Newsgroups: rec.arts.int-fiction
Path: nntp.gmd.de!news.ruhr-uni-bochum.de!news.uni-stuttgart.de!rz.uni-karlsruhe.de!blackbush.xlink.net!sol.ctr.columbia.edu!news.uoregon.edu!arclight.uoregon.edu!dispatch.news.demon.net!demon!netcom.net.uk!netcom.com!librik
From: librik@netcom.com (David Librik)
Subject: Re: Parser construction (was: Inform in other languages)
Message-ID: <librikDryJyB.EwF@netcom.com>
Organization: Icy Waters Underground, Inc.
References: <8C0B45E.0512002A7E.uuout@almac.co.uk> <4nrsp6$3iv@tid.tid.es> <4nsus9$12k@news.lth.se> <4numum$90v@tid.tid.es> <4o1a3a$dmm@news.lth.se>
Date: Sat, 25 May 1996 11:01:23 GMT
Lines: 109
Sender: librik@netcom20.netcom.com

mol@marvin.df.lth.se (Magnus Olsson) writes:

>In article <4numum$90v@tid.tid.es>, PAZ SALGADO <japaz@tid.tid.es> wrote:
>>Magnus Olsson (mol@marvin.df.lth.se) wrote:
>>: > If you want to have a good parser forget the computer
>>: >parser studies and take your old grammar books!
>>
>>: Huh? The old grammar books tell you nothing about parsers. You could do
>>: well with some *new* grammar books, namely those dealing with generative
>>: (Chomsky) grammars.
>>
>>  Well, my old grammar book talks about Chomsky, perhaps I'm too young.

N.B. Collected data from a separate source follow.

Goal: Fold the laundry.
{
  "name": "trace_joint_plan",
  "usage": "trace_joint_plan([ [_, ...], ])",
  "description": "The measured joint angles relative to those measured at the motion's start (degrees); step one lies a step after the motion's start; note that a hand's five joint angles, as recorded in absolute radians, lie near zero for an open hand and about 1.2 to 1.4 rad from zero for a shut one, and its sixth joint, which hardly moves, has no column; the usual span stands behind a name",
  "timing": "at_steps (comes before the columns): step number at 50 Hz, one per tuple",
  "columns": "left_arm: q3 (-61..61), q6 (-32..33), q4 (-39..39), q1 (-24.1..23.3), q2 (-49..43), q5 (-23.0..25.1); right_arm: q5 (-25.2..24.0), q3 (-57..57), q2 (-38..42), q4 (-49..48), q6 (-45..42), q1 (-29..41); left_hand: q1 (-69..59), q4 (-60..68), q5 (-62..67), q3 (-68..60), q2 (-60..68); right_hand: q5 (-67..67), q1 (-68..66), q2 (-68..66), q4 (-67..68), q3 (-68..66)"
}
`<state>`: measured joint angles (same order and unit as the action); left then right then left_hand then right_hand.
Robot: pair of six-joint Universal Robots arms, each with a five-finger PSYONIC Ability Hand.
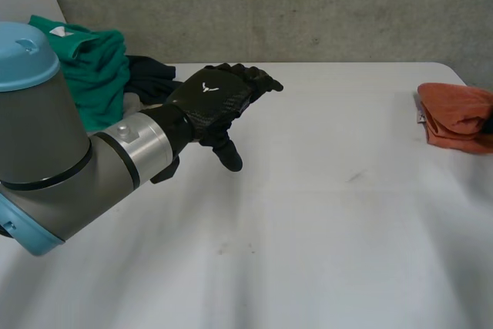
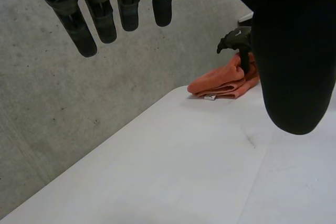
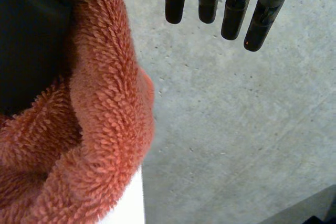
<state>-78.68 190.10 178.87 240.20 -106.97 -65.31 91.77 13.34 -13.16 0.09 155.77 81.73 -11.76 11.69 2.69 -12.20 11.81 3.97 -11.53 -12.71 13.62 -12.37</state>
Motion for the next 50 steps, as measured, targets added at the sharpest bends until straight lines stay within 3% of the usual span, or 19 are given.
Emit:
trace_joint_plan([
  [12,0.14,-0.07,0.05,-0.07,-0.05,0.02,-0.76,3.09,-1.35,-0.11,-3.62,-1.37,0.0,0.0,0.0,0.0,0.0,0.0,0.0,0.0,0.0,0.0],
  [19,0.02,-0.04,0.03,-0.05,0.08,-0.07,-4.12,20.16,-13.66,-1.09,-7.3,-0.52,0.0,0.0,0.0,0.0,0.0,0.0,0.0,0.0,0.0,0.0],
  [27,0.4,0.06,0.11,1.75,1.07,-0.69,-4.46,35.46,-28.69,-2.75,-23.11,-0.05,0.0,0.0,0.0,0.0,0.0,0.0,0.0,0.0,0.0,0.0],
  [31,2.49,0.3,1.6,5.34,2.11,-1.64,-4.27,37.66,-34.43,-6.18,-31.69,1.48,0.0,0.0,0.0,0.0,0.0,0.0,0.0,0.0,0.0,0.0],
  [35,4.43,0.43,3.33,8.4,2.18,-2.21,-4.38,38.69,-36.93,-9.41,-32.76,3.73,0.0,0.0,0.0,0.0,0.0,0.0,0.0,0.0,0.0,0.0],
  [42,14.46,1.49,9.6,21.89,-4.13,-2.72,-10.93,54.74,-50.53,-25.4,-23.89,16.91,0.0,0.0,0.0,0.0,0.0,0.0,0.0,0.0,0.0,0.0],
  [50,30.5,4.27,10.68,29.39,-21.11,-1.23,-16.82,71.65,-59.53,-31.72,-16.91,26.4,-5.32,5.01,4.17,-4.27,4.77,0.0,0.0,-0.03,-0.01,0.0],
])
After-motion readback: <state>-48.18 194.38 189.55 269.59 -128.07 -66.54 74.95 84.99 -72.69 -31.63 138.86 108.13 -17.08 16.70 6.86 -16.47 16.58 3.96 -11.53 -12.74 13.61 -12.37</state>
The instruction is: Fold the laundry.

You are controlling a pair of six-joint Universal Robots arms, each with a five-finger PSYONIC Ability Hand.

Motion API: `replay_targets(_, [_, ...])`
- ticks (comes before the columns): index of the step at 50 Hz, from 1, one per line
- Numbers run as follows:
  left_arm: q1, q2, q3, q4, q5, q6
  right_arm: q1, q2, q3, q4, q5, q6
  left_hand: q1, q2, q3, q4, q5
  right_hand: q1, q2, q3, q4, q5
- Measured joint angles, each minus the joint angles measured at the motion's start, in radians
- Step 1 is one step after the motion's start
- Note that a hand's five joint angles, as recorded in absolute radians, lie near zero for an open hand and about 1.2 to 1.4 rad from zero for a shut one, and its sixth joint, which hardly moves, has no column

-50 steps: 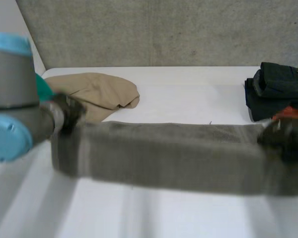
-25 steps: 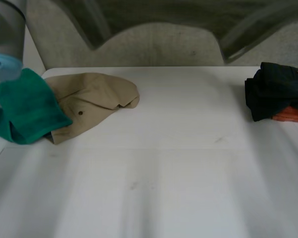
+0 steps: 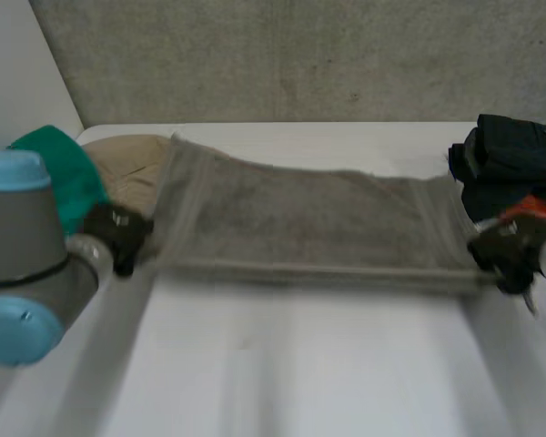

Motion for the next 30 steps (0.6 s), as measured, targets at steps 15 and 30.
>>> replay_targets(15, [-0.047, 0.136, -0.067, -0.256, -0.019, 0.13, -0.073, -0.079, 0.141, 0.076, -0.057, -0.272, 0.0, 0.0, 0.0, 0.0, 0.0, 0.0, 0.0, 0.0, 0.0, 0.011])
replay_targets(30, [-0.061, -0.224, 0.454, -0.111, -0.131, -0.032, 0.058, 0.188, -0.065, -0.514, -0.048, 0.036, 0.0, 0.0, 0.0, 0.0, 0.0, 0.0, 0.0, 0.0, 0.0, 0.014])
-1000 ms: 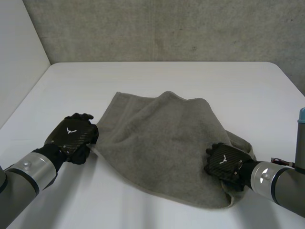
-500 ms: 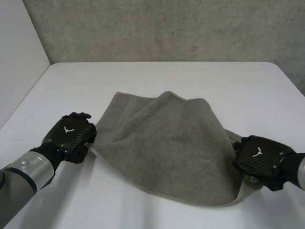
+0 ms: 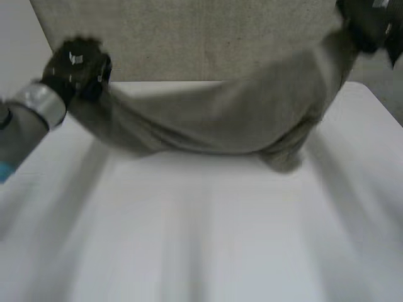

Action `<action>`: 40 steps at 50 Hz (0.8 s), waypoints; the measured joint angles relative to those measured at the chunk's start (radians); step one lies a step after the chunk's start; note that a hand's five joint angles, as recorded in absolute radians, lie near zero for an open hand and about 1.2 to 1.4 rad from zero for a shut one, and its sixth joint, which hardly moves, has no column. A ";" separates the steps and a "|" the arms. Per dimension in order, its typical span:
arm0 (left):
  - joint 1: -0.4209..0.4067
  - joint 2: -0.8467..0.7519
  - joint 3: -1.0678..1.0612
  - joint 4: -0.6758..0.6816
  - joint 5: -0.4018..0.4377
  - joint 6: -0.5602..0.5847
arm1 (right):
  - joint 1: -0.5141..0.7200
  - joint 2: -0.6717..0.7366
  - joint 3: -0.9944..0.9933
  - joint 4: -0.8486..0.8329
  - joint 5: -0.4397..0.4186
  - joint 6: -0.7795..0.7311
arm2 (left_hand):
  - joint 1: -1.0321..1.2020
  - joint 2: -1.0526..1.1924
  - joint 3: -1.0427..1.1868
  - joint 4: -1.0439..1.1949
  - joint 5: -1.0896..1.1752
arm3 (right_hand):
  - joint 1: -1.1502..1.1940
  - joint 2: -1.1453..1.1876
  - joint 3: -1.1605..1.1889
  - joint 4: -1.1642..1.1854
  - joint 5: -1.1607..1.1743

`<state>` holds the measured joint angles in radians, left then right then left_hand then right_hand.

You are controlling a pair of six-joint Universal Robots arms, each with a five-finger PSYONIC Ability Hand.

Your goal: Fold the towel.

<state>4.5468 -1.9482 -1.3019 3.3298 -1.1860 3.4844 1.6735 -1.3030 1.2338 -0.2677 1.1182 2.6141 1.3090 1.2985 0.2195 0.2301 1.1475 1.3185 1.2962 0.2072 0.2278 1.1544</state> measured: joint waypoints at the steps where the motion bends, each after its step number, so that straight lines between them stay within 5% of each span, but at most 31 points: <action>1: -0.010 -0.015 0.057 0.009 -0.001 -0.002 | 0.008 0.004 -0.038 -0.040 0.034 0.025 | 0.000 0.000 0.000 0.000 0.000 | 0.000 0.000 0.000 0.000 0.000; 7: -0.045 0.002 0.203 0.125 -0.010 -0.041 | 0.021 -0.012 -0.165 -0.120 0.105 0.128 | 0.000 0.000 0.000 0.000 0.000 | 0.000 0.005 0.000 0.000 0.000; 18: -0.012 0.166 -0.136 0.264 0.068 -0.160 | -0.056 -0.070 0.144 -0.056 -0.182 0.145 | 0.000 0.000 0.000 0.000 0.006 | 0.003 0.006 0.000 0.000 0.001; 29: 0.074 0.166 -0.590 0.255 0.183 0.079 | -0.188 -0.112 0.571 -0.030 -0.311 -0.110 | 0.000 0.000 0.000 0.000 0.006 | 0.004 0.010 0.000 0.000 0.001; 40: 0.086 0.099 -0.661 0.239 0.181 0.162 | -0.292 -0.104 0.641 0.118 -0.392 -0.224 | 0.000 0.000 0.000 0.000 0.006 | 0.005 0.010 0.000 0.000 0.001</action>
<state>4.6328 -1.8489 -1.9631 3.5685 -1.0047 3.6464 1.3815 -1.4068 1.8747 -0.1498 0.7264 2.3896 1.3090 1.2985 0.2195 0.2301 1.1535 1.3231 1.3060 0.2072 0.2278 1.1552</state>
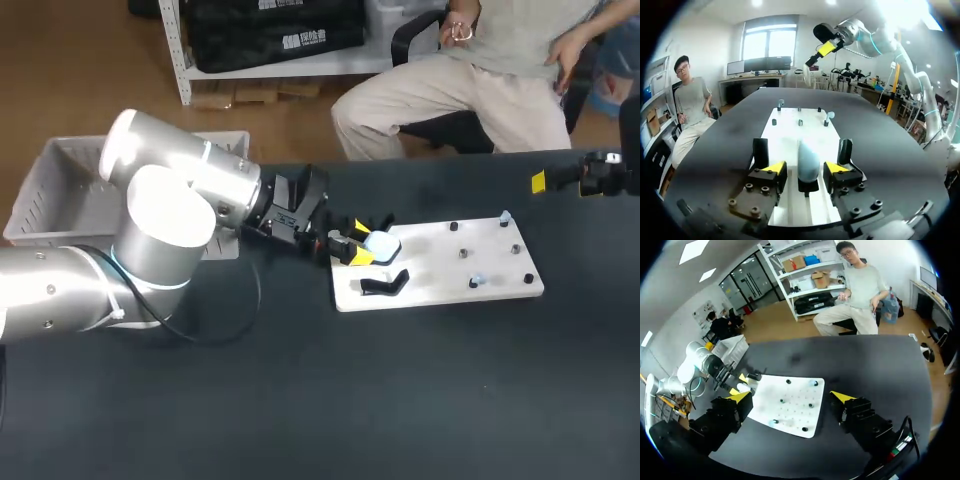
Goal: Pick up each earbud case from the left stands, insert the matching earbuds, close the lid, and place the case in the box.
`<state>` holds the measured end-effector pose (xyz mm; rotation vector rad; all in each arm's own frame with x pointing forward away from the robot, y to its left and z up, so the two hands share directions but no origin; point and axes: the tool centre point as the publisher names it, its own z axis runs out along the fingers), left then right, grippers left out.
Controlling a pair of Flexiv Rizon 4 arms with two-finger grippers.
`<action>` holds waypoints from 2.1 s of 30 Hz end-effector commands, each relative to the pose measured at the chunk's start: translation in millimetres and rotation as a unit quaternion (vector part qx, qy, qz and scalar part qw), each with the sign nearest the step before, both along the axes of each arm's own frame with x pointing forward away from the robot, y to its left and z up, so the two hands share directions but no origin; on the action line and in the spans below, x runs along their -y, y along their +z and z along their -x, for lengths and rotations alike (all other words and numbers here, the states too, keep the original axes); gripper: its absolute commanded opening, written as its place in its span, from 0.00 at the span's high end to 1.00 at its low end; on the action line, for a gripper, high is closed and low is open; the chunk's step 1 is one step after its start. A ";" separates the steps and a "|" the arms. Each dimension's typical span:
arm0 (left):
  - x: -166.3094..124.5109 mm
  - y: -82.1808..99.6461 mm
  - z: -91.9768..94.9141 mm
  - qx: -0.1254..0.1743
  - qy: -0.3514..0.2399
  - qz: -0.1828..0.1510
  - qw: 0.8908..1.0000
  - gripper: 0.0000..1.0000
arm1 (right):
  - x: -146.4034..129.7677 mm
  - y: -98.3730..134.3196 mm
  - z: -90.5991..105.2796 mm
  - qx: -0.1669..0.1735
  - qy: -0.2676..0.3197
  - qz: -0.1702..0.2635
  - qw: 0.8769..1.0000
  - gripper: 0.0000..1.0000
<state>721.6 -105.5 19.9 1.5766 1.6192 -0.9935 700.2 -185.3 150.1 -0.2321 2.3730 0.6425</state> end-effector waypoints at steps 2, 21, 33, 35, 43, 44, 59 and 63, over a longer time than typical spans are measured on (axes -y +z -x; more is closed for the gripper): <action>3.1 -2.6 -4.9 -0.003 -0.006 0.004 1.000 0.55 | 0.7 -0.3 -0.3 0.000 0.001 -0.001 1.000 0.00; 7.8 -4.0 -4.6 -0.007 -0.011 0.008 1.000 0.62 | 0.7 -0.3 -0.3 0.000 0.001 -0.001 1.000 0.00; 6.4 -5.8 0.9 -0.009 -0.008 0.010 1.000 0.67 | 0.7 -0.3 -0.3 0.000 0.001 -0.001 1.000 0.00; 6.1 -5.0 1.8 -0.009 -0.007 0.011 1.000 0.67 | 0.7 -0.3 -0.3 0.000 0.001 -0.001 1.000 0.00; 2.3 3.5 7.6 -0.005 -0.009 0.023 1.000 1.00 | 0.7 -0.3 -0.3 0.000 0.001 -0.001 1.000 0.00; 0.7 7.7 9.1 -0.004 -0.009 0.027 1.000 1.00 | 0.7 -0.3 -0.3 0.000 0.001 -0.001 1.000 0.00; -10.8 91.9 33.9 0.047 0.010 0.155 0.987 1.00 | 0.7 -0.3 -0.3 0.000 0.001 -0.001 1.000 0.00; -10.2 105.3 42.0 0.054 0.016 0.188 0.981 1.00 | 0.7 -0.3 -0.3 0.000 0.001 -0.001 1.000 0.00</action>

>Well, Chmosky did his work in the 50's if I'm not mistaken. I think
>generative grammar has been moved in and out of grammar textbooks
>since then.

The '60s, really, though Chomsky's original ideas were written up in
the late '50s.  He wrote a short and accessible book called _Syntactic
Structures_ that showed why Transformational Grammar was the way to go,
and his ideas were a big success.  By the late 1960s nobody was really
doing anything else when it came to syntax.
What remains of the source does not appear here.